The key thing about risk, and what you might do about it, is absolutely tied to the culture of the organization that’s considering the question. Let’s say that your InfoSec team said there was a 20% chance of being materially impacted by a cyber event in the next three years. Some reading this might say that was unacceptable, and that we need to reduce that number by quite a bit. Others would say that 20% compared to other risks the business is dealing with seams reasonable. They’d be willing to eat that risk and deal with the consequences if something happened later. Both could be correct answers depending on the leadership’s risk appetite.

In my younger days, I used to think that if I failed to convince company leadership to fund my pet security project, it was because they were too dumb to understand the intricacies of cybersecurity. They were typical non-techies and they just didn’t get it.
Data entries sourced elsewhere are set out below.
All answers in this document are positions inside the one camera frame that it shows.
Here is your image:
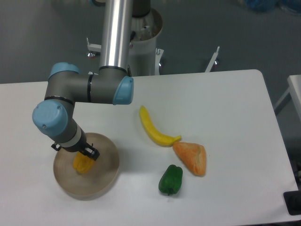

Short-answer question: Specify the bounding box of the green toy bell pepper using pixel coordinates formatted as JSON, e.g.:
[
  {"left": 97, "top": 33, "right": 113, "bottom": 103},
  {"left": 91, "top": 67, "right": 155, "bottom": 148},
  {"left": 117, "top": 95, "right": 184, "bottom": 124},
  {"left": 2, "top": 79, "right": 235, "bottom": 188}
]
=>
[{"left": 158, "top": 164, "right": 183, "bottom": 196}]

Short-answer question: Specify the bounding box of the white table leg frame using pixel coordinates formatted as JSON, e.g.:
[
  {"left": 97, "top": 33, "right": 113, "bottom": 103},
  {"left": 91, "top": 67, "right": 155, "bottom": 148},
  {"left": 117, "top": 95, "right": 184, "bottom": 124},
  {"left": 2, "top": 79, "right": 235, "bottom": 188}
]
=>
[{"left": 205, "top": 46, "right": 220, "bottom": 73}]

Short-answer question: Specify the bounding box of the black box at edge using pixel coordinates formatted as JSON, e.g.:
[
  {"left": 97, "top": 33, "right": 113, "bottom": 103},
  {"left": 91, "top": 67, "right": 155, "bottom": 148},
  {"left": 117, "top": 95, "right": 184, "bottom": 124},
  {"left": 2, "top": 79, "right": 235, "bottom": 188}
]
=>
[{"left": 283, "top": 191, "right": 301, "bottom": 216}]

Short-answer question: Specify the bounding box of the blue object top right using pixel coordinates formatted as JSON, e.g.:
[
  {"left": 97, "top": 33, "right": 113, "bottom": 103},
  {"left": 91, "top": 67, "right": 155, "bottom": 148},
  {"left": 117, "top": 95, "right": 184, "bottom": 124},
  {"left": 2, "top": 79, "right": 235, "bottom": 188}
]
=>
[{"left": 238, "top": 0, "right": 301, "bottom": 16}]

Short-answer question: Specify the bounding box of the beige round plate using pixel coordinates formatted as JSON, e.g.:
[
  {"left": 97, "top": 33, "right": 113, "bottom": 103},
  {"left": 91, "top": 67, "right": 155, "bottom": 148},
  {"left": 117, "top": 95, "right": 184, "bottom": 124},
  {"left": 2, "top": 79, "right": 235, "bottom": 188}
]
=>
[{"left": 53, "top": 133, "right": 119, "bottom": 200}]

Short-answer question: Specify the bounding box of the white side table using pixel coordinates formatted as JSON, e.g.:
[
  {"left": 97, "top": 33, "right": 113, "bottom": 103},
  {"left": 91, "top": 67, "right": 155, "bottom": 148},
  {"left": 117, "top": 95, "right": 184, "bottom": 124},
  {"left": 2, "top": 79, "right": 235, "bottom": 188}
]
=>
[{"left": 273, "top": 75, "right": 301, "bottom": 118}]

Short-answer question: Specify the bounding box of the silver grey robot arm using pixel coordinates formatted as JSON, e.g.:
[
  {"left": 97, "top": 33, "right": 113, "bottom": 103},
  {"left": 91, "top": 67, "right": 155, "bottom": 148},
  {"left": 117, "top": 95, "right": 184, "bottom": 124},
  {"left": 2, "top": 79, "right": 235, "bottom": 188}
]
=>
[{"left": 32, "top": 0, "right": 151, "bottom": 160}]

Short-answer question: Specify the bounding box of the yellow toy bell pepper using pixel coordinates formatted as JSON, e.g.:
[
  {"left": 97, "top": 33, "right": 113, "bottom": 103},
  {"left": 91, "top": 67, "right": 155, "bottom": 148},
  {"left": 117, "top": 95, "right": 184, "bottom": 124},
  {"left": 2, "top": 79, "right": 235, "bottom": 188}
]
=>
[{"left": 72, "top": 152, "right": 95, "bottom": 174}]

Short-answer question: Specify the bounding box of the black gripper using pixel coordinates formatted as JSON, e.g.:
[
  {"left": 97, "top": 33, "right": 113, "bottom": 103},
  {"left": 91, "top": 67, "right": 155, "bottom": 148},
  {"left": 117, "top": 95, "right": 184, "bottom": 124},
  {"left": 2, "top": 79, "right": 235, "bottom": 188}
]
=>
[{"left": 51, "top": 134, "right": 100, "bottom": 161}]

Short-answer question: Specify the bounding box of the yellow toy banana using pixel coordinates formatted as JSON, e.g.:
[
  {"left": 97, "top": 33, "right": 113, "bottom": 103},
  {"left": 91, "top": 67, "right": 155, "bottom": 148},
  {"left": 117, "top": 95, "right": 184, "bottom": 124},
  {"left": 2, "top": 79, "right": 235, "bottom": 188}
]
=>
[{"left": 139, "top": 105, "right": 182, "bottom": 147}]

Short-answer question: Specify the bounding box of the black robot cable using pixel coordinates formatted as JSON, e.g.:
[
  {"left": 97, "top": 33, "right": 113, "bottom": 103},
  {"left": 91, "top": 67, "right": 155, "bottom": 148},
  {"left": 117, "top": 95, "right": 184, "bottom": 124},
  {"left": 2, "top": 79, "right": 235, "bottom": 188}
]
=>
[{"left": 127, "top": 31, "right": 136, "bottom": 76}]

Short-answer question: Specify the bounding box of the orange toy bread wedge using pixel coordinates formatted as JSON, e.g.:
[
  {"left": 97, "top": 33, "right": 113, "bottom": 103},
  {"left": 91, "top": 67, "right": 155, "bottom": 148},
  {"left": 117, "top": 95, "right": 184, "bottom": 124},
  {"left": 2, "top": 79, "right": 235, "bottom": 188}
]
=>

In hindsight, that was terribly naive. The most likely reason that I failed was probably that I did not do a good job convincing them of the risk. The second most likely reason was that even if they believed me, they considered the risk to be acceptable. It took me a long time to understand that. It took me a long time to understand the significance of the fact that company leaders deal with this kind of thing all the time; that cyber risk is just another risk in the hundreds that executives have to consider as they shepherd their companies toward success. Security executives can help them do that by evaluating and conveying the risks to those company leaders in a way that they can understand. The first step is building your first model with the security metrics that you have already collected. Over time, enhance that model with better metrics and better math. Just don’t forget to turn off the data collection so that you don’t overrun your email system.

I still think I should have received a medal for that.